South Africa's electricity sector has faced a series of challenges over the past two decades. It began in the 1990s when South Africa's electricity grid infrastructure was inadequate to supply electricity to the majority of its population. In 1994, only 36% of all households were electrified. 50% of urban population, 12% of rural population.
Particularly in the mid-2000s, the state-run power company Eskom faced liquidity and profitability problems. They received frequent bailouts from the government. The 2022 national budget allocated R21.9 billion (approximately US$1.5 billion) to Eskom.
Meanwhile, Eskom's aging power plants are aging and frequently breaking down. From 2007 to 2008, power companies were unable to supply electricity to meet aggregate demand. Planned power outages were implemented. These are planned and temporary power outages that help balance the supply and demand of electricity in the market to avoid nationwide power outages.
Electricity prices increased by an average of 14.73% from the previous year from 2008/09 to 2018/19.
In recent years, especially since 2008-2009, unstable electricity supplies and rising prices have had a disastrous effect on the economy. It is a barrier to income generation, economic growth and development. South African businesses suffered heavy losses. The rolling blackouts are expected to reduce GDP growth by 3 percentage points in 2021 and eliminate 350,000 potential jobs.
Political and academic debates about electricity and economic growth tend to focus on the impact of either generation capacity or demand and consumption. Instead, we wanted to investigate the impact of the mismatch between electricity demand and supply on economic growth. We initially thought that mismatches, such as shortages or surpluses, would probably have a negative impact on economic growth.
Our study covered the South African economy from 1985 to 2019. We found that an increase in electricity surplus promoted economic growth. Increased economic growth also made resources available to increase power generation capacity, contributing to an increase in electricity surpluses.
A mismatch between the supply and demand of electricity will only lead to growth if the supply exceeds the demand. Reduced demand, such as through managed power outages, undermines the electricity market's potential to have a positive long-term impact on South Africa's economy.
These results were not entirely what we expected.
Policies are usually aimed simply at expanding electricity generation. Instead, our analysis suggests that we need to allow electricity demand to increase enough to foster economic growth, while at the same time ensuring that supply always outweighs this increase in demand. I am.
Analysis of variables
We used data on electricity supply and consumption, trade, fixed capital accumulation, gross domestic product, and employment from several sources.

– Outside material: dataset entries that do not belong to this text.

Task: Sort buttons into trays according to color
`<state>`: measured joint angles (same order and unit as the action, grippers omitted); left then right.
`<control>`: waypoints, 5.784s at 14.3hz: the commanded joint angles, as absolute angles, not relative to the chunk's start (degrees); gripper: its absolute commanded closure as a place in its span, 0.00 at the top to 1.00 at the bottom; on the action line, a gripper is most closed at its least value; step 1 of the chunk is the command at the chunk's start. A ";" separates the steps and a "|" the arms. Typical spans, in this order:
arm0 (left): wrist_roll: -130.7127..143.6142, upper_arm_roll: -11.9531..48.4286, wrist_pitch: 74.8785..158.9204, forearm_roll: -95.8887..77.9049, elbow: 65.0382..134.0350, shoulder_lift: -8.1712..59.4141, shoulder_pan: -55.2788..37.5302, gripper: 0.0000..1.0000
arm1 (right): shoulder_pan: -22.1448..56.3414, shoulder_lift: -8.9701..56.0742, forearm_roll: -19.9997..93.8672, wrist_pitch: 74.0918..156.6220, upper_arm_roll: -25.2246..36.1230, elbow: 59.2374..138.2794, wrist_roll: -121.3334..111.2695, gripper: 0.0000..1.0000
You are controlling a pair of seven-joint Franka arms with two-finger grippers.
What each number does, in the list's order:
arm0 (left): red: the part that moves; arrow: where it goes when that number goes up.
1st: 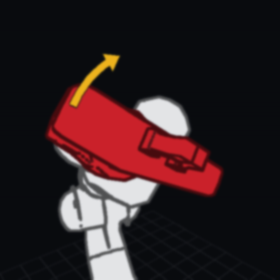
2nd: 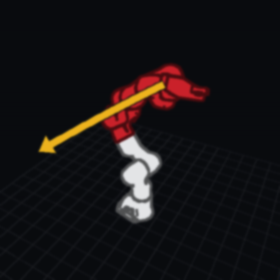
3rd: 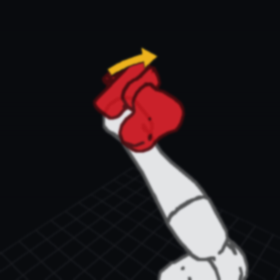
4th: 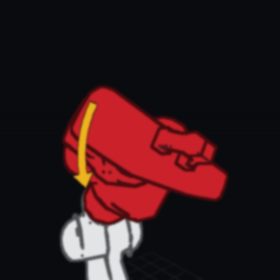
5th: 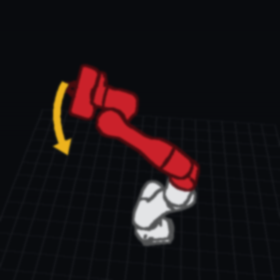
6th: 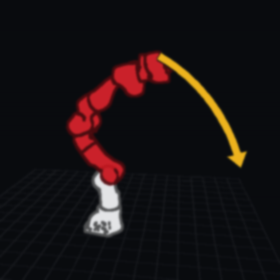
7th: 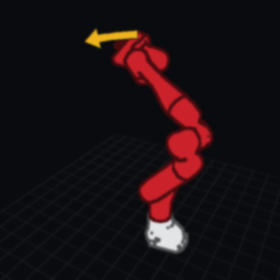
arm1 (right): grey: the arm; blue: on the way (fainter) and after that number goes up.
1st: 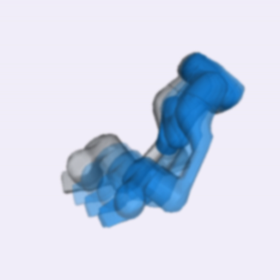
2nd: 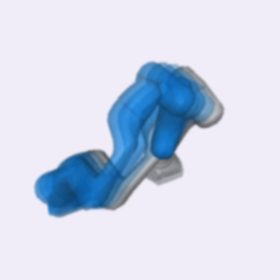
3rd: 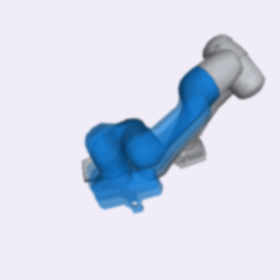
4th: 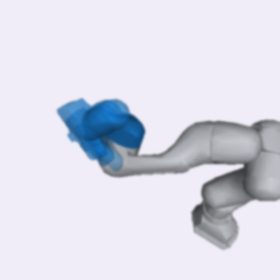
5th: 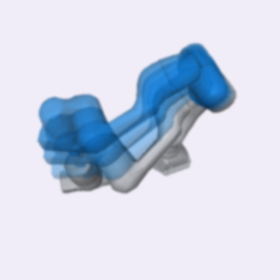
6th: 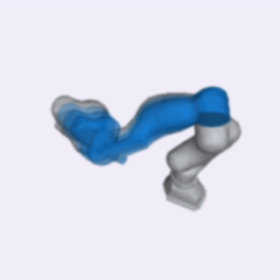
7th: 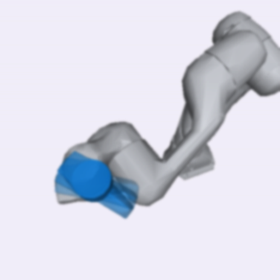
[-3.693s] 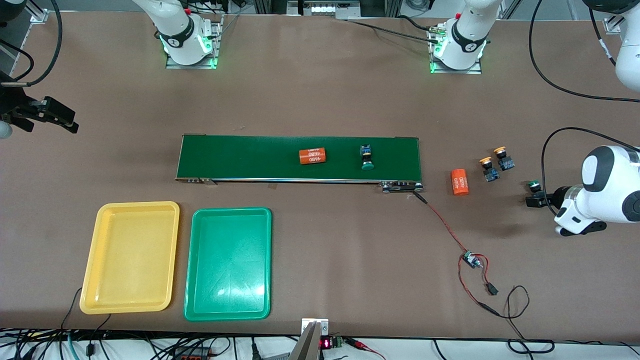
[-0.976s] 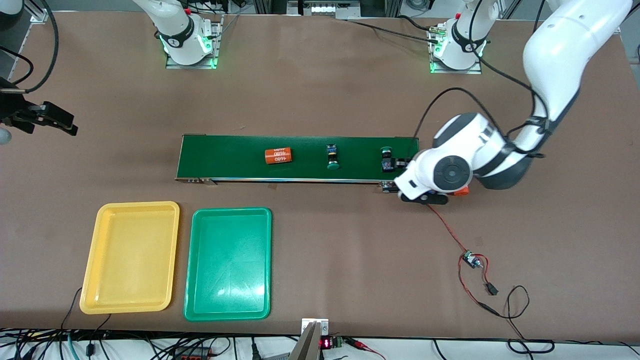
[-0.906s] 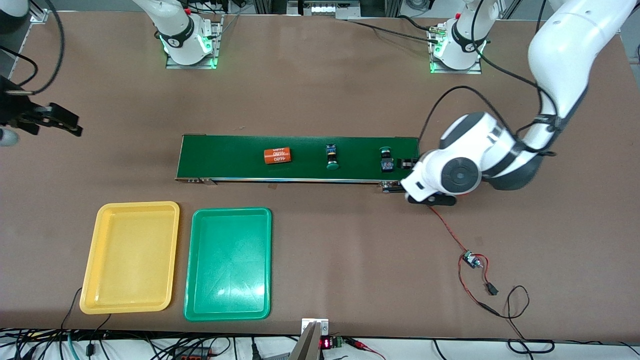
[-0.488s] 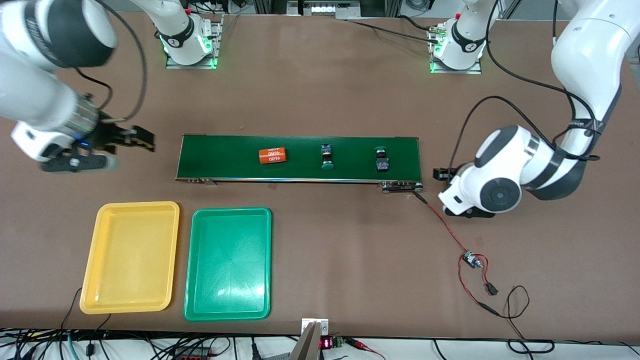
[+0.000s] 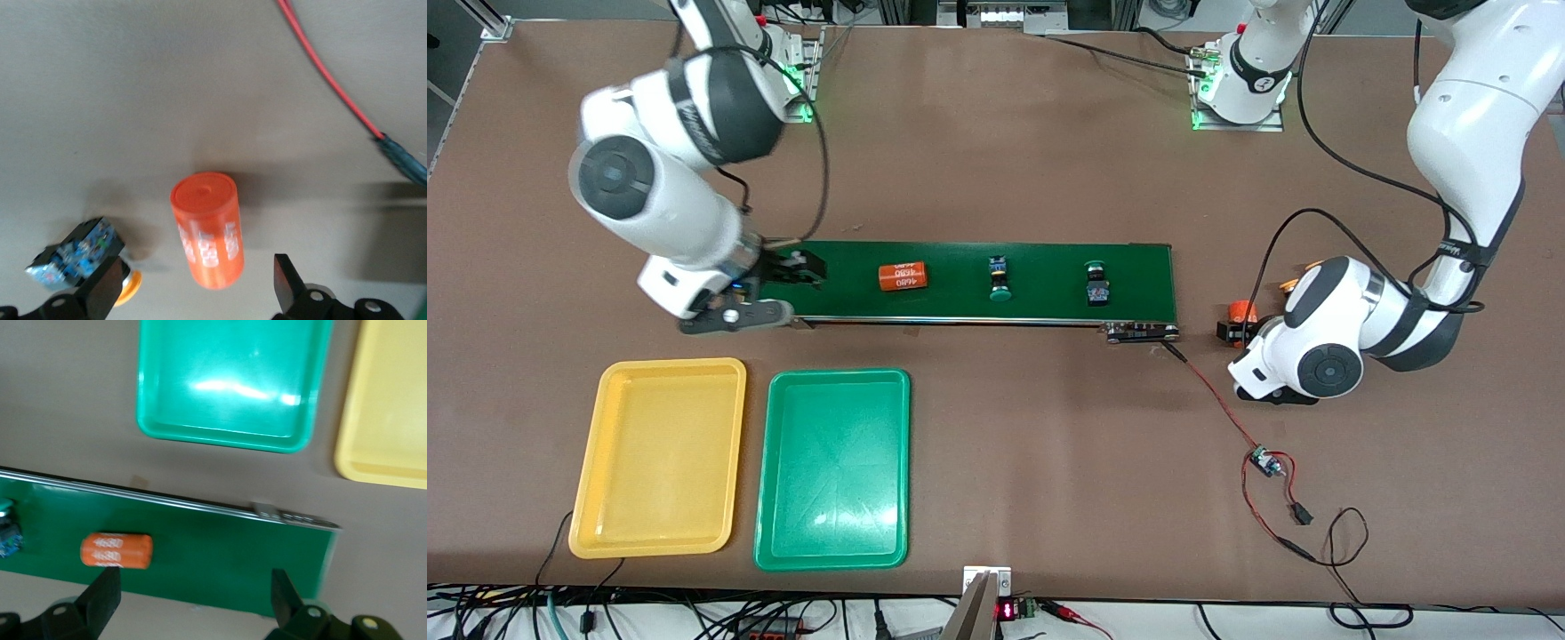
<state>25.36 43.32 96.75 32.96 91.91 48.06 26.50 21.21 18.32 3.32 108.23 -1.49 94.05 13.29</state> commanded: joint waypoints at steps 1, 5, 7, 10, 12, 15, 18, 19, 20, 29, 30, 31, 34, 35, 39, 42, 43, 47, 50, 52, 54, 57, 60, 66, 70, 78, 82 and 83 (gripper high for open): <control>23.99 41.49 98.00 34.28 92.90 47.90 25.93 1.00 | 26.17 21.70 4.39 111.69 -0.97 93.25 19.66 1.00; 23.91 41.48 98.35 34.28 92.90 51.15 25.93 0.91 | 32.85 25.39 4.48 117.94 -0.97 93.16 26.53 1.00; 23.73 41.57 98.88 34.19 92.99 51.33 25.84 0.67 | 35.15 26.80 4.57 118.04 -0.97 93.16 27.85 1.00; 22.76 42.10 98.09 34.10 92.73 50.81 25.84 0.26 | 38.13 28.91 5.10 119.00 -0.97 93.16 30.85 1.00; 22.85 43.58 96.52 33.93 91.85 49.67 25.75 0.17 | 39.29 29.88 5.10 120.67 -0.88 93.25 31.64 1.00; 22.77 48.50 90.11 33.75 87.55 49.48 26.10 0.18 | 39.90 31.90 5.53 122.33 -0.88 93.25 34.08 1.00; 18.39 54.12 87.54 33.22 86.40 49.57 26.54 0.20 | 40.25 34.01 5.71 123.66 -0.88 93.16 36.03 1.00; 15.24 55.53 87.37 33.22 86.40 49.57 26.37 0.18 | 40.25 34.27 5.63 124.45 -0.88 93.16 36.04 1.00; 11.38 56.68 87.36 33.22 86.83 49.57 26.11 0.17 | 40.25 34.80 5.63 124.63 -0.88 93.16 36.04 1.00; -22.92 56.08 88.24 34.54 87.54 51.24 13.99 0.17 | 40.08 35.60 7.82 126.21 -0.88 92.99 38.50 0.05; -25.29 55.12 88.76 35.67 87.89 51.15 12.32 0.17 | 39.82 35.60 7.74 126.12 -0.88 92.29 38.06 0.00; -27.14 54.76 88.86 36.90 88.33 51.15 10.83 0.18 | 39.55 35.68 7.73 126.12 -0.88 91.68 37.88 0.00; -27.95 54.76 88.86 39.28 88.42 51.15 9.41 0.34 | 37.89 35.68 7.47 125.69 -0.35 89.30 37.53 0.00; -28.12 54.76 88.94 39.64 88.42 51.15 9.49 0.99 | 36.49 35.94 7.38 126.03 -0.26 88.25 37.53 0.00; -27.69 55.02 87.81 39.29 87.72 50.02 10.46 1.00 | 27.80 38.76 7.12 125.86 -0.26 81.13 36.83 0.00; -26.02 55.72 86.22 38.32 85.62 48.87 12.65 1.00 | 23.74 41.03 5.63 126.03 0.35 79.11 31.93 0.00; -25.06 55.81 85.79 37.10 84.04 48.87 13.35 1.00 | 22.69 41.74 4.23 125.77 1.57 78.14 29.21 0.00; -10.95 55.46 82.01 35.15 80.16 48.87 16.61 1.00 | 19.60 46.04 2.37 126.12 2.46 76.99 20.23 0.00; 3.39 55.55 81.47 35.33 79.63 48.87 19.94 1.00 | 18.46 52.02 2.37 126.21 2.55 73.66 15.92 0.00; 11.13 55.28 81.47 35.51 79.54 48.17 21.35 1.00 | 18.20 54.04 2.20 126.65 2.64 72.17 13.29 0.00; 14.84 55.28 81.47 36.90 79.45 47.29 22.41 1.00 | 17.06 53.71 2.37 126.48 2.55 71.98 9.68 0.21; 14.60 54.50 82.52 35.96 75.42 47.11 26.18 1.00 | 17.49 48.71 2.64 120.79 2.55 71.20 9.93 1.00; 14.50 38.04 85.07 30.62 76.90 39.14 18.85 1.00 | 17.84 43.87 3.07 116.20 2.02 70.84 13.51 1.00; 14.50 17.42 103.58 16.00 99.44 25.60 15.73 1.00 | 28.54 38.50 2.81 103.81 0.62 72.07 32.32 1.00; 14.68 11.35 117.84 11.80 113.71 21.18 14.59 1.00 | 37.59 37.88 2.81 103.18 0.62 73.47 43.82 1.00; 15.38 9.58 129.72 5.01 122.08 25.30 14.76 0.92 | 46.23 38.50 2.03 108.18 0.70 81.11 52.91 1.00; 14.06 9.58 129.82 5.10 121.82 25.66 14.85 0.19 | 44.48 38.58 1.93 111.09 1.05 83.14 48.79 1.00; 14.15 9.58 129.81 5.10 121.64 25.66 14.85 0.16 | 43.78 38.67 2.02 111.18 1.05 83.14 47.82 1.00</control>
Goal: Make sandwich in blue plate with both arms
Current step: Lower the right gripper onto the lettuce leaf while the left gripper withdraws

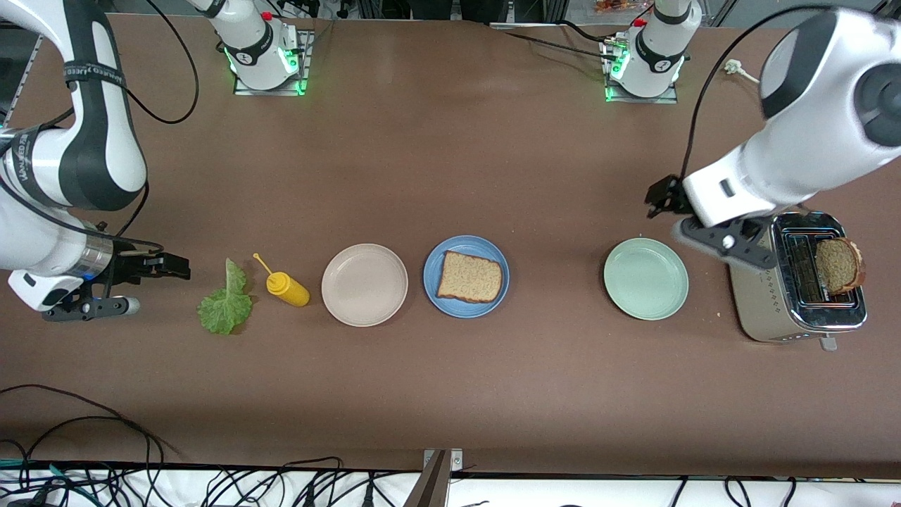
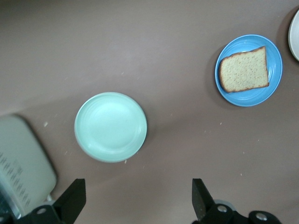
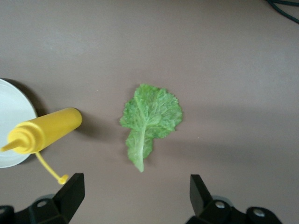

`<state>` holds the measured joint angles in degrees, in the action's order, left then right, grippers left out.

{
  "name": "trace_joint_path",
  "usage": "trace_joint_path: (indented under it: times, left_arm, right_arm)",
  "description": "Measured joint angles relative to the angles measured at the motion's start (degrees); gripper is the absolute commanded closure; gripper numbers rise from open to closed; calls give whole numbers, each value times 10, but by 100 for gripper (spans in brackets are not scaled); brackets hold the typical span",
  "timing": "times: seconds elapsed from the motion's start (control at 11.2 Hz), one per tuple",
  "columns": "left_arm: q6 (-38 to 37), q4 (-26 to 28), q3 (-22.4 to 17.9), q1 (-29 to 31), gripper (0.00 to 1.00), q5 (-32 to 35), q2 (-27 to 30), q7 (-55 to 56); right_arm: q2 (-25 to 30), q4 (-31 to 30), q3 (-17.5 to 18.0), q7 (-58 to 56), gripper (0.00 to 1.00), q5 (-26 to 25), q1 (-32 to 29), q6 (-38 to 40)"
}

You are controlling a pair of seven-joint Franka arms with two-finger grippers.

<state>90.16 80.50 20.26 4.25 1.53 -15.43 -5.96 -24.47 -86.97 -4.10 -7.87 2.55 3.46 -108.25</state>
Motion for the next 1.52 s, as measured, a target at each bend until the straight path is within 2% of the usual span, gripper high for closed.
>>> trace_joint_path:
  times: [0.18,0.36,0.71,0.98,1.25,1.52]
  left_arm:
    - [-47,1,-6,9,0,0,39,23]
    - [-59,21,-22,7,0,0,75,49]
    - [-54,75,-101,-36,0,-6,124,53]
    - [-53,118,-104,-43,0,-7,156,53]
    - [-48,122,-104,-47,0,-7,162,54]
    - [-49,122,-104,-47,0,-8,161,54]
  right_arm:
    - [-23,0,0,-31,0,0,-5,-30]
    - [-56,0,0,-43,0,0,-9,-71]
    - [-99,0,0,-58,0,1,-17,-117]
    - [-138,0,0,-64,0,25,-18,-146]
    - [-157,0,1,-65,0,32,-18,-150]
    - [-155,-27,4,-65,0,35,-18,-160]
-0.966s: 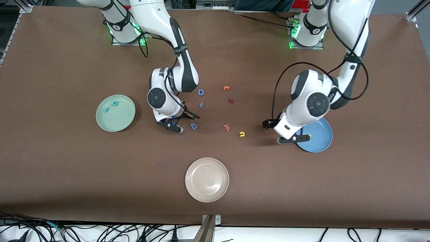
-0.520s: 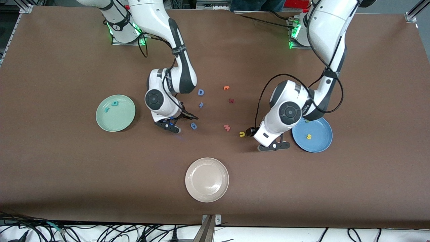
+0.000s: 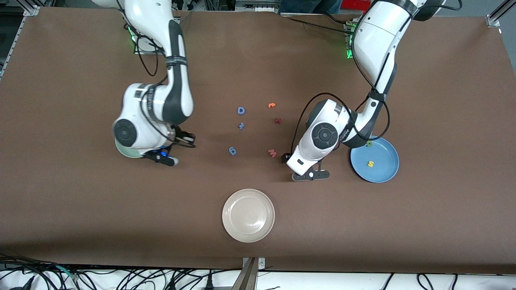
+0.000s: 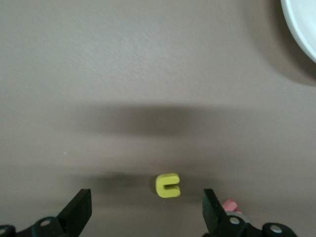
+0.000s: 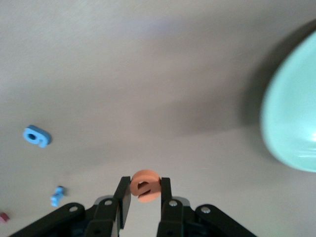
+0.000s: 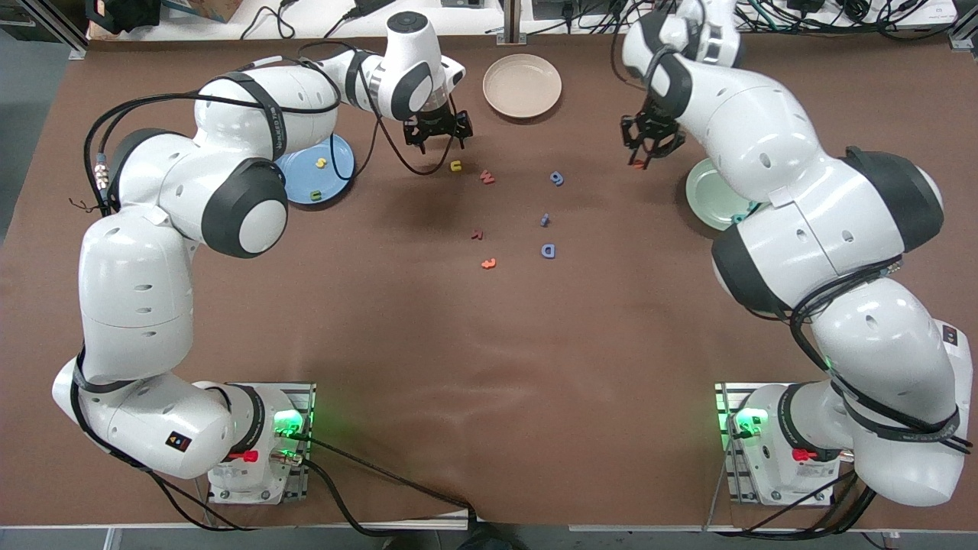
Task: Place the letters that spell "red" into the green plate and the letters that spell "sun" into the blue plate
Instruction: 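Place the orange e on the green plate while the left gripper grasps c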
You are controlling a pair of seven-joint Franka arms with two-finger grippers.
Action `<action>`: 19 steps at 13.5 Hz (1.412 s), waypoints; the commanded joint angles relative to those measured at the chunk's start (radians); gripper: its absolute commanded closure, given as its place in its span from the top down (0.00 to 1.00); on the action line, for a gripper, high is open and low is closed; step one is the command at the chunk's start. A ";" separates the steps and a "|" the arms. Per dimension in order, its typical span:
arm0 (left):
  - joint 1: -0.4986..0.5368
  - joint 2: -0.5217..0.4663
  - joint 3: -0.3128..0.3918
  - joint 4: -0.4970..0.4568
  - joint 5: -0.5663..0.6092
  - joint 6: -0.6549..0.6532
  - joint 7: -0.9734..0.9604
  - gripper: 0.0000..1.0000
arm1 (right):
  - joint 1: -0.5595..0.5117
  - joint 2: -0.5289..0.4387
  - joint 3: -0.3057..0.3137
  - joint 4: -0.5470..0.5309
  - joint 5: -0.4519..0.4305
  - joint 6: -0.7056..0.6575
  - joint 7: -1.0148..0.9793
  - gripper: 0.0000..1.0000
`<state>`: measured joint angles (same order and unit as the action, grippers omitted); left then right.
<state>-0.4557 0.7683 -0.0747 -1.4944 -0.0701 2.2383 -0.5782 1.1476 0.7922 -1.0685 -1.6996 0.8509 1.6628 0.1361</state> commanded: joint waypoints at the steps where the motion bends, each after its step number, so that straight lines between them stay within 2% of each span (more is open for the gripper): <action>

These include the World Bank, Statistics South Africa and the Council for Scientific and Industrial Research.
We analyzed the data using techniques that examine longitudinal relationships between variables over selected time periods.
In economics, a market becomes unbalanced when there is a difference between the demand and supply of an item. Until the mid-1990s, the South African electricity market had relatively matched supply and demand, although it was not completely balanced.
The first electricity shortages occurred in the late 1990s. This may be an effect of the 1991 mass electrification program. Access to electricity rose from less than 50% in the early 1990s to more than 80% in the mid-2000s. Meanwhile, the economy was recovering with the lifting of sanctions and the advent of democracy. Households and the productive sector of the economy experienced a sharp increase in electricity demand.
In 1997, Eskom requested additional generation capacity to meet anticipated increases in demand. However, production capacity did not increase as much as expected. As a result, Eskom was unable to meet the electricity consumption requirements from 2002 to 2008.
The power sector remained haphazard during the study period due to a mismatch between supply and demand.
Overall, the electricity surplus boosted South Africa's economic growth. And expanding economic growth contributed to an increase in electricity surpluses. However, if demand exceeded supply, the mismatch did not lead to economic growth. The effects of positive and negative periods of mismatch are not the same.
Economic growth creates scope for increasing power generation capacity. This can be attributed to increased tax revenues, electricity affordability for consumers, improved financial position of national utilities, and improved credit rankings to attract investment in the energy sector. Therefore, space could potentially be created for even greater surpluses. Also, when electricity supply exceeds electricity consumption, economic growth is promoted by reducing the risk of power outages.
As electricity consumption increases, a corresponding increase in sufficient supply to the market is required to maintain the growing surplus. At the same time, demand must increase at a level that leads to economic growth.
policy goals
Economic and energy policy makers are responsible for increasing both the demand and supply of electricity so that there is always a surplus of energy. This promotes economic growth.
The policy objective is therefore more complex than simply increasing power generation capacity. It must also promote energy efficiency, promote economic opportunity, and meet environmental commitments.
Power generation capacity needs to become more adaptable and flexible. A potential way to achieve this is by increasing the role of renewable energy sources and achieving a more diverse supply mix.